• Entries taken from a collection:
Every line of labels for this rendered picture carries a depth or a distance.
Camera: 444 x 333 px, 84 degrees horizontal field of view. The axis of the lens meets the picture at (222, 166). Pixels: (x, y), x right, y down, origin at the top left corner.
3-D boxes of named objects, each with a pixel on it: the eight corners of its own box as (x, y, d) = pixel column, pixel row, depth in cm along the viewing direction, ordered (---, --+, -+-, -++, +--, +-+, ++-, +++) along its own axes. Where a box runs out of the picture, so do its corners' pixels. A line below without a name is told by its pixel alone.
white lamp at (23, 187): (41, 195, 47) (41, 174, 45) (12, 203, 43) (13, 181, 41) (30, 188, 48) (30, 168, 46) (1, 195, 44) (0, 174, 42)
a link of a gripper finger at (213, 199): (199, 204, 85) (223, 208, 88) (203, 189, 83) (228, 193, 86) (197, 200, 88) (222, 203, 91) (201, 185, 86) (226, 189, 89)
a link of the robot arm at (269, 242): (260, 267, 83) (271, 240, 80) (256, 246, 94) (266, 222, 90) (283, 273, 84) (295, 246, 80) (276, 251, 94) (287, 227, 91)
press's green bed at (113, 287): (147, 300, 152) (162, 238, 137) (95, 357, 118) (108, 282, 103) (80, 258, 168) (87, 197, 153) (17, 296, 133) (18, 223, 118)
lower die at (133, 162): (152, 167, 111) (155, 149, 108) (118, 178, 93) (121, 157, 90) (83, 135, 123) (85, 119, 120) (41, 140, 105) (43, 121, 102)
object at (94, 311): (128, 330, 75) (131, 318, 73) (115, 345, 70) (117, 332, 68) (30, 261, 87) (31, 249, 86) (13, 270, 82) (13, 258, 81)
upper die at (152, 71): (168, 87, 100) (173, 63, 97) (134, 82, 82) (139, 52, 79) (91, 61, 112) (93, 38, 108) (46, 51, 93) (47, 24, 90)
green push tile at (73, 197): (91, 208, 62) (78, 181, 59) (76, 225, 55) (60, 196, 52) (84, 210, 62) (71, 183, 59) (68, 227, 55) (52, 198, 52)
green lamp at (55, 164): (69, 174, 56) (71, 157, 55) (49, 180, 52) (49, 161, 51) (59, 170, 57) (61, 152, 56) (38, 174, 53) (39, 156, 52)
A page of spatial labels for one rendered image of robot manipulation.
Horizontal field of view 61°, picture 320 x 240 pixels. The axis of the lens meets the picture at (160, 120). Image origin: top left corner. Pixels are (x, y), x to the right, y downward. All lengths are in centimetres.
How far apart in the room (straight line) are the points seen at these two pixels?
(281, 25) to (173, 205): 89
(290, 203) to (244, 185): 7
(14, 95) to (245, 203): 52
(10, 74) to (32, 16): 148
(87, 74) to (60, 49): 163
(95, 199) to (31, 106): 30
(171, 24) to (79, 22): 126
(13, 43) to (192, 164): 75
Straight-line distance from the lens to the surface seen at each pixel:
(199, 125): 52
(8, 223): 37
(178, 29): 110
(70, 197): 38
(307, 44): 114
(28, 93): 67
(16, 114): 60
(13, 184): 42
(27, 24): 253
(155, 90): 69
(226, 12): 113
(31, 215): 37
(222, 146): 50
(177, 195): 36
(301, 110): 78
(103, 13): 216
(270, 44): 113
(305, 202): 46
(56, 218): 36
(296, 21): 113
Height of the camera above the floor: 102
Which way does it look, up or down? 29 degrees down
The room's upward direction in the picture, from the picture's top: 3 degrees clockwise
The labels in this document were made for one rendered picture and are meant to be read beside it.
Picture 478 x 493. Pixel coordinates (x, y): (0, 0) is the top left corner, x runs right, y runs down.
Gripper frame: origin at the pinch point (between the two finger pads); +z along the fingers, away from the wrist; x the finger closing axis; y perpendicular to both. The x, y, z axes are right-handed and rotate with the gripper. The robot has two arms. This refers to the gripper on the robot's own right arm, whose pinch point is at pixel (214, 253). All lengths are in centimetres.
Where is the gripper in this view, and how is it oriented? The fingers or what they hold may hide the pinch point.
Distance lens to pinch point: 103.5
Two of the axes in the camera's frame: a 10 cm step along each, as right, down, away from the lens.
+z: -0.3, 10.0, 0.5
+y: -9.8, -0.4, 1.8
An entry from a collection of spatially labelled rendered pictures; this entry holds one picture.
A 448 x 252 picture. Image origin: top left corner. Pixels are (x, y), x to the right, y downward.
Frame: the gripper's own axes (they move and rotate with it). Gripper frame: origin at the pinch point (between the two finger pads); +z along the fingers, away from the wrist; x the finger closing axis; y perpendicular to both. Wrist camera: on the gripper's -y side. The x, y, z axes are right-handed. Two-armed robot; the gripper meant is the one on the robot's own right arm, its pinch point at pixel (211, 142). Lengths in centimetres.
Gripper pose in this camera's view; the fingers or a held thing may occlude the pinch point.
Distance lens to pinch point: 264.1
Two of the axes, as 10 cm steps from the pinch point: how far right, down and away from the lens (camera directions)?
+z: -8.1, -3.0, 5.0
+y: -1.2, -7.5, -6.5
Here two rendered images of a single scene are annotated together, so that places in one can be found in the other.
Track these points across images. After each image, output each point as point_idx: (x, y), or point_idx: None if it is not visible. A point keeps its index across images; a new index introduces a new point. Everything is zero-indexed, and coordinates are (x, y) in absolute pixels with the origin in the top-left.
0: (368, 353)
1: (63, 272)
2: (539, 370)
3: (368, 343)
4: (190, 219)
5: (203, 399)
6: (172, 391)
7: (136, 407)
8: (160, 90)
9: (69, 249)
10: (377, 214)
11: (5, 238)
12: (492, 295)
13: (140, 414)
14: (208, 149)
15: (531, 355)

• What is needed: Lines before the one containing "2: (539, 370)" are left out. Repeat that line and all lines after it in the records above exactly.

• Written reply:
2: (539, 370)
3: (368, 343)
4: (190, 219)
5: (203, 399)
6: (172, 391)
7: (136, 407)
8: (160, 90)
9: (69, 249)
10: (377, 214)
11: (5, 238)
12: (492, 295)
13: (140, 414)
14: (208, 149)
15: (531, 355)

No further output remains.